An eerie lull settled over the K household yesterday afternoon as Anna started to feel better, but it was only a temporary ceasefire. Now LK is perched over the loo hanging on for dear life.
Basically just as Anna emerges from a sea of vomit - we knew she was feeling better by her repeated requests for Melmo or Thomas (the Tank Engine), LK starts throwing up.
Lots of fun.
At least LK knows to be sick in the toilet. After six days of Anna with the stomach flu our house smells like a student doss house. There is the unmistakeable waft of puke in the air - but where's it coming from? I've Febreezed the crap out of the place, and washed about fifteen loads of pukey towels, but still it lingers. This happened after my 18th birthday party too, until we found out that someone had been sick underneath my Mum's sewing machine (how?!).
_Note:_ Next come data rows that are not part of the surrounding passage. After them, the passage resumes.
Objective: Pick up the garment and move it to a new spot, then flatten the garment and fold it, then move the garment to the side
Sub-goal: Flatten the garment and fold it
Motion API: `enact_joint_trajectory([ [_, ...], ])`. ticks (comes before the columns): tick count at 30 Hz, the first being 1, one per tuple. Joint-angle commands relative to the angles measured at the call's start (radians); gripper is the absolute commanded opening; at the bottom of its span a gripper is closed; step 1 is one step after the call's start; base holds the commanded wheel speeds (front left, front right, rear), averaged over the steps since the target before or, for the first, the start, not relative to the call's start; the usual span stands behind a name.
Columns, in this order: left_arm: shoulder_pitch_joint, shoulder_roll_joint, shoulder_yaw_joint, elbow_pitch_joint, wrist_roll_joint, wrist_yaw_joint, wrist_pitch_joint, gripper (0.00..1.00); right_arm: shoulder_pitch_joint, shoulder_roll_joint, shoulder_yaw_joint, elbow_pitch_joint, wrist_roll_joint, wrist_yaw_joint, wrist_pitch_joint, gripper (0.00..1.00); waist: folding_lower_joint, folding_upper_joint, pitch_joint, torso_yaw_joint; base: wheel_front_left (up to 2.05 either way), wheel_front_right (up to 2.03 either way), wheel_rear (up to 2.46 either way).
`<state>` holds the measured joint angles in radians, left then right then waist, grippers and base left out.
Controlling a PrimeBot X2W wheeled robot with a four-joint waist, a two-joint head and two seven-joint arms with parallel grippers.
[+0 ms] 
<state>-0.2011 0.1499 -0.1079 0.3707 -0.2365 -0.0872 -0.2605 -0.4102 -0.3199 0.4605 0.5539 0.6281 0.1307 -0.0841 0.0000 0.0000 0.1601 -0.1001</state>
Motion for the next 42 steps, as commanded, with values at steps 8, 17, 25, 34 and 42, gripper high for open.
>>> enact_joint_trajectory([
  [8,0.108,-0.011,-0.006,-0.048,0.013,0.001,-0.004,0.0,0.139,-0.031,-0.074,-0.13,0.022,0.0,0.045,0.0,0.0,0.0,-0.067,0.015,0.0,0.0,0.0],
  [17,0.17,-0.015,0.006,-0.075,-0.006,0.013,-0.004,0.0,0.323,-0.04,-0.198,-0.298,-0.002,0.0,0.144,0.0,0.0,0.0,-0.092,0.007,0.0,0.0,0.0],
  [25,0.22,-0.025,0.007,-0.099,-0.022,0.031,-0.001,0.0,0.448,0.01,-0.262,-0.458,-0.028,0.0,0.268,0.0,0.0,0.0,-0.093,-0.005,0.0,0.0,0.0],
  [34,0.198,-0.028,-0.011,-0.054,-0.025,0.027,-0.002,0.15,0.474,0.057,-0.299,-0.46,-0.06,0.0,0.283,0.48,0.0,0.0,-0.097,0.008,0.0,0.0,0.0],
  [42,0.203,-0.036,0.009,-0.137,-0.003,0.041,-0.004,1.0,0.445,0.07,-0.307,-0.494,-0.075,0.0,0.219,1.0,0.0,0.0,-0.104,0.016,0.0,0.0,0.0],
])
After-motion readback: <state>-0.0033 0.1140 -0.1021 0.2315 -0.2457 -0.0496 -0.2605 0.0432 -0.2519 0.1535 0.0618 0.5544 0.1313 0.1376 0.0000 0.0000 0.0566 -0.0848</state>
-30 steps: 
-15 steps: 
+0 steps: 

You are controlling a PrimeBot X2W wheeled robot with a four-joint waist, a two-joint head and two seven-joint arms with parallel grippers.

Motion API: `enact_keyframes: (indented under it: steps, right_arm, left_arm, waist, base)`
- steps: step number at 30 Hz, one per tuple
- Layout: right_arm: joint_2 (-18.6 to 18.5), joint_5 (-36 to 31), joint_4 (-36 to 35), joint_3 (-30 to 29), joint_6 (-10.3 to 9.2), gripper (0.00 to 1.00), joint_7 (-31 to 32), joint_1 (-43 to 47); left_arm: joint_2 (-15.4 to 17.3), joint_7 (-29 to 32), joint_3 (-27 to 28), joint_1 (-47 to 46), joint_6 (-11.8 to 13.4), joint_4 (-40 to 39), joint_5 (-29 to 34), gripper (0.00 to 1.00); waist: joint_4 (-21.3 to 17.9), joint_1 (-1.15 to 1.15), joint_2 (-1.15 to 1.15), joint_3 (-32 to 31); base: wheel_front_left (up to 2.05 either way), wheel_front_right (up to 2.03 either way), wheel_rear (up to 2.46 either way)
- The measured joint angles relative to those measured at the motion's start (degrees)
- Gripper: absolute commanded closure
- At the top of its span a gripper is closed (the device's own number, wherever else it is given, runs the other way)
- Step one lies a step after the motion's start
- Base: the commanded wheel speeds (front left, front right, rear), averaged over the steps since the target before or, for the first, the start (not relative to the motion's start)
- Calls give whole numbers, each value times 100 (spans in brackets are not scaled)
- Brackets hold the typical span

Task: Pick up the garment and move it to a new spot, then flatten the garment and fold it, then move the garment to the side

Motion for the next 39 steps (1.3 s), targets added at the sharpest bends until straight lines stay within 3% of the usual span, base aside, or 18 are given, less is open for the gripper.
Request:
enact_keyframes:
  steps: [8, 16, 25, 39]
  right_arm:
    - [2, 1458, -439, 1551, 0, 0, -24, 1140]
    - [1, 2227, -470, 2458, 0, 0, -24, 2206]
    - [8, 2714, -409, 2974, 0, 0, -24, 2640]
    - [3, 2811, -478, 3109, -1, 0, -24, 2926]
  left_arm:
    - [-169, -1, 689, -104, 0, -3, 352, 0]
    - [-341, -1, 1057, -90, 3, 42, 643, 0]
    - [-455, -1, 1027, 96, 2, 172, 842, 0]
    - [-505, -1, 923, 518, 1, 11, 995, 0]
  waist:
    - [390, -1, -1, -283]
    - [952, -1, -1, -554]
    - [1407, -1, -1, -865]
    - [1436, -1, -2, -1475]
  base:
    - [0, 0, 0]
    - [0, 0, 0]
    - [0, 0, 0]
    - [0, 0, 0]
Unlike my 18th birthday party I have yet to find bottles of booze stashed in the shrubbery and I'm not left wondering how to get that 'Taboo' stain out of the upholstery.
I had to leave work early yesterday to look after my little vominatrix (LK did not start puking til the evening thank goodness). She seemed bright-ish so I took her down to the beach in the jogger, and I attempted to go for a run. Its been *a while* since I last went running, so it went something like this:-
Me - ooomph, crikey, ragged breathing, plod, plod, plod
Anna - barely discernable whimper
Me, stopping - what's that love, you want to get out? You want Mummy to stop running so you can get out?
Anna - WTF?
I ran about a mile and a half before I had to stop, and my legs are killing me today. At least I'm not vomiting though, although I'm understandably nervous about my chances. I'm like a newly pregnant woman, alert to the slightest signs of nausea, but so far so good. Hooray for me, I get to clean it all up!